Cuenta la leyenda que Dios decidió la destrucción de Sodoma porque era el eje del mal y el vicio de aquellos tiempos. Ni siquiera se salvó la mujer de Lot, que había recibido el encargo imposible de encontrar diez hombres buenos en aquella ciudad repleta de malvados, según cuenta la Biblia.
Lo interesante es como la Biblia calificó ya entonces el mal, utilizando un lenguaje adaptable al momento actual.
Según la Biblia el mal proviene de la arrogancia, la gula, la apatía y la falta de caridad. Si escuchas ahora a cualquiera de los predicadores disfrazados de coach que pululan por redes y te hablan en términos parecidos sobre lo que tienes que hacer para cosechar la felicidad, la bondad con tus semejantes y un buen envejecimiento.
La arrogancia y la envidia se traducen del poder absoluto. La apatía sería la comodidad del sofá donde habitas, que te impide riesgos para mejorar tu vida y la de los demás. Y la falta de caridad lo disfrutamos cada día con nuestro vecino hambriento. En la gula vivimos permanentemente con el consumo desenfrenado.
No hay mayor contradicción en una sociedad que ser líder en donación de órganos y al mismo tiempo estar dispuesto a cortar el brazo a brazo a otro por pura envidia, arrogancia o desconocimiento de la justicia.

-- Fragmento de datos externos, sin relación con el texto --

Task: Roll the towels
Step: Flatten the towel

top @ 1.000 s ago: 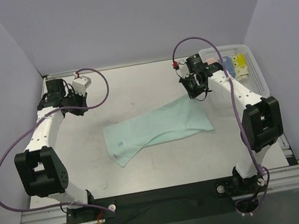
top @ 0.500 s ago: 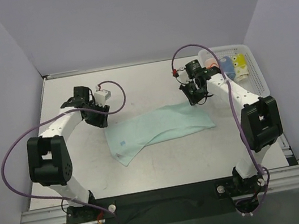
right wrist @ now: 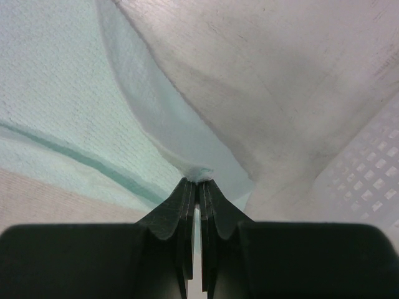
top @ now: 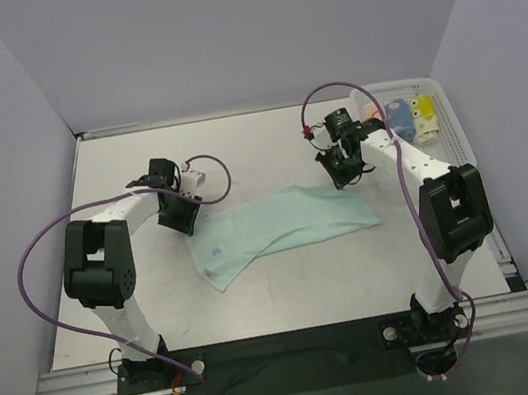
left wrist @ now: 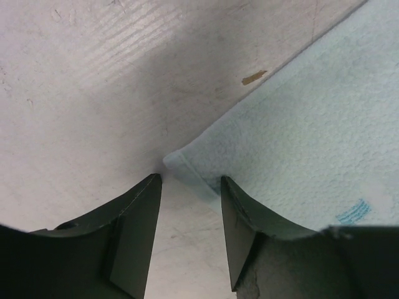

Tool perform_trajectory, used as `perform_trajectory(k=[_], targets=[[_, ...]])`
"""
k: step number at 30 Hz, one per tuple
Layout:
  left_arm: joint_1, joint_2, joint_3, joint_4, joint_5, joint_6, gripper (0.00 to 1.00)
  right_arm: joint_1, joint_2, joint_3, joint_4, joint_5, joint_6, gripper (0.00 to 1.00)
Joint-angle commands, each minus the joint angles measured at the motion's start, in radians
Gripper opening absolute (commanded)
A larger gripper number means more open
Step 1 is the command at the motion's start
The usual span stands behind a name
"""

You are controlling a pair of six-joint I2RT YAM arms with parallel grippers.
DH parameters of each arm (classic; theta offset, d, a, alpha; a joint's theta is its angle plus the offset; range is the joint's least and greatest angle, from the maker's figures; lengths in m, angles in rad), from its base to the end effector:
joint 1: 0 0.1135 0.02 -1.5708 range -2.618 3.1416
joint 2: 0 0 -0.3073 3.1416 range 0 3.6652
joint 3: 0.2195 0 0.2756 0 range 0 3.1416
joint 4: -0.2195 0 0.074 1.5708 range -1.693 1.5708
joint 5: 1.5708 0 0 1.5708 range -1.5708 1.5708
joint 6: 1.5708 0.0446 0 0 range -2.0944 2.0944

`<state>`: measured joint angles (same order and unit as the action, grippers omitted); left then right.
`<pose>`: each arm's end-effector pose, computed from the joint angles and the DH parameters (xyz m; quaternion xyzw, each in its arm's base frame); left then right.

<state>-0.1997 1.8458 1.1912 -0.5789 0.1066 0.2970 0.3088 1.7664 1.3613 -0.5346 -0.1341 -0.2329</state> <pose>0.3838 -0.0825 0.1814 0.2506 0.9520 -0.0443 0.1700 0.3986 0.1334 0.2686 -0.2738 0.9084 0.0754 0.3070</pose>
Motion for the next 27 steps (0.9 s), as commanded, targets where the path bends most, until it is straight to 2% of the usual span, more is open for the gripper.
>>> perform_trajectory(k=[1,3,4,6,7,8,12,17,22,27], targets=[[-0.017,0.055,0.001,0.045,-0.028,-0.012,0.53,-0.002,0.008,0.029,-0.025,0.010,0.004,0.00],[-0.030,0.067,0.002,0.047,-0.035,-0.013,0.48,-0.005,0.013,0.027,-0.025,0.010,0.006,0.00],[-0.038,0.076,0.001,0.045,-0.036,-0.010,0.37,-0.007,0.015,0.028,-0.025,0.010,0.007,0.00],[-0.049,0.078,-0.001,0.042,-0.044,-0.004,0.24,-0.016,0.016,0.032,-0.027,0.008,0.010,0.00],[-0.047,0.076,-0.002,0.044,-0.042,-0.007,0.07,-0.017,0.015,0.033,-0.025,0.001,0.012,0.00],[-0.044,0.064,0.001,0.042,-0.048,-0.010,0.00,-0.023,0.008,0.033,-0.025,-0.001,0.012,0.00],[-0.011,-0.020,0.033,0.001,-0.024,-0.012,0.00,-0.049,-0.042,0.027,-0.025,-0.039,0.003,0.00],[0.055,-0.301,0.022,-0.032,0.060,0.002,0.00,-0.088,-0.189,-0.040,-0.034,-0.125,-0.012,0.00],[0.072,-0.563,-0.066,-0.071,0.082,0.056,0.00,-0.085,-0.326,-0.120,-0.065,-0.196,-0.072,0.00],[0.112,-0.721,-0.068,-0.162,0.123,0.067,0.00,-0.088,-0.490,-0.177,-0.110,-0.245,-0.109,0.00]])
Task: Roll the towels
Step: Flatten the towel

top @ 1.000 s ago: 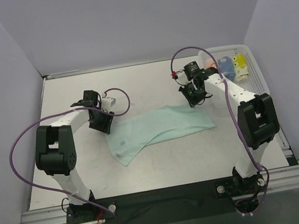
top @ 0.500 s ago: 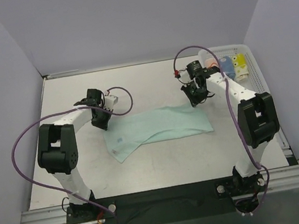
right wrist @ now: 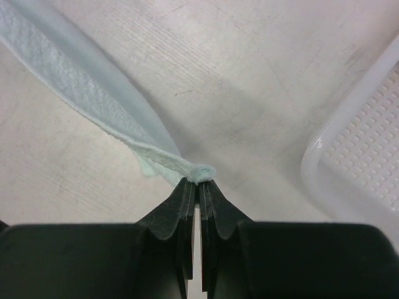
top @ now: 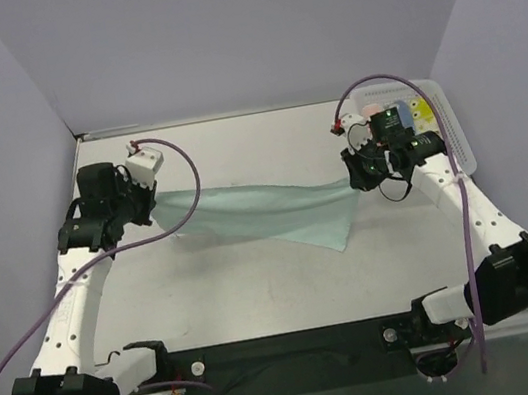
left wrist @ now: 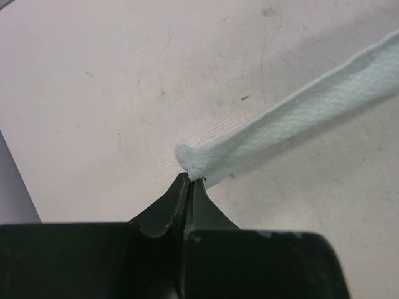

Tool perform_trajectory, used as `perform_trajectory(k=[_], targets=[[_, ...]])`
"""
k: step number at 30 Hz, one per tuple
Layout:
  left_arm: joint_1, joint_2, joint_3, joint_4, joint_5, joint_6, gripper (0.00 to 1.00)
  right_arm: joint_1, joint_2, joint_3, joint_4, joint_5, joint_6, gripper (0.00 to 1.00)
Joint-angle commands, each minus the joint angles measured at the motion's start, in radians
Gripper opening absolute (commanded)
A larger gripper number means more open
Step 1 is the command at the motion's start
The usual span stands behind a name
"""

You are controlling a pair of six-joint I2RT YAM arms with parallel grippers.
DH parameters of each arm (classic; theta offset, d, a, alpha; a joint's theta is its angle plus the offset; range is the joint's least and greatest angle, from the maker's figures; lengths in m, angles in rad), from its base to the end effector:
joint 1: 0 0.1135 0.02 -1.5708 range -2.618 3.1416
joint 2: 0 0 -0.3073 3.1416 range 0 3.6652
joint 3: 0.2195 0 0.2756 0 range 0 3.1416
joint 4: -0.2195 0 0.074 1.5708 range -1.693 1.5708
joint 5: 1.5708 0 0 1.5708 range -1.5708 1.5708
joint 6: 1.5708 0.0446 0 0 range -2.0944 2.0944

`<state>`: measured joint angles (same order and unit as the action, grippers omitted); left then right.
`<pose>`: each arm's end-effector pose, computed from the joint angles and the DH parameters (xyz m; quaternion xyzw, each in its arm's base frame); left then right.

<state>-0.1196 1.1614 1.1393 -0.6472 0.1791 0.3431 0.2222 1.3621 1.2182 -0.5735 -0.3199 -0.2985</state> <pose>0.2576 -0.0390 0.3763 0.2435 0.8637 -0.0316 0.4402 0.3079 0.0839 0.3585 -0.2950 0.8515 0.1293 0.4138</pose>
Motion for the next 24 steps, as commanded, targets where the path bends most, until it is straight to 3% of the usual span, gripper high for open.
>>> perform_trajectory(k=[1,8,12,17,24], targets=[[0.043,-0.098,-0.007,-0.110,0.075,0.022,0.00,-0.003,-0.124,-0.046,-0.075,-0.065,-0.045,0.00],[0.055,-0.383,-0.003,-0.276,0.059,0.046,0.00,0.002,-0.453,-0.103,-0.193,-0.070,-0.045,0.00],[0.055,-0.473,-0.019,-0.353,0.028,0.056,0.00,0.006,-0.511,-0.100,-0.232,-0.076,-0.010,0.00],[0.054,-0.407,-0.062,-0.341,0.016,0.057,0.00,0.029,-0.356,-0.114,-0.143,-0.067,0.012,0.00],[0.057,-0.069,-0.171,-0.070,-0.056,0.077,0.00,0.035,-0.017,-0.065,0.073,0.025,0.013,0.00]])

Desde que Eva comió del fruto prohibido, la manzana del mal, los pecados de Sodoma habitan en nuestra sociedad, y de forma creciente cuando resulta más importante disfrutar de la ignorancia en el sofá y creer que hacer el bien es solo dar de comer a un hambriento.
La clave nos la dio Sócrates, que sigue vigente para muchas cosas. Y especialmente cuando podemos comprobar que la ignorancia es el origen del mal. Solo adquiriendo conocimiento se supera el mal.
«Solo hay un bien, el conocimiento, y un mal, la ignorancia»
Sócrates afirmaba que existen dos tipos de ignorancia: la ignorancia sabia y la ignorancia necia. La ignorancia sabia es la ignorancia consciente: implica saber que no se sabe. La ignorancia necia es la que se ignora a sí misma: no se sabe, pero se cree saber.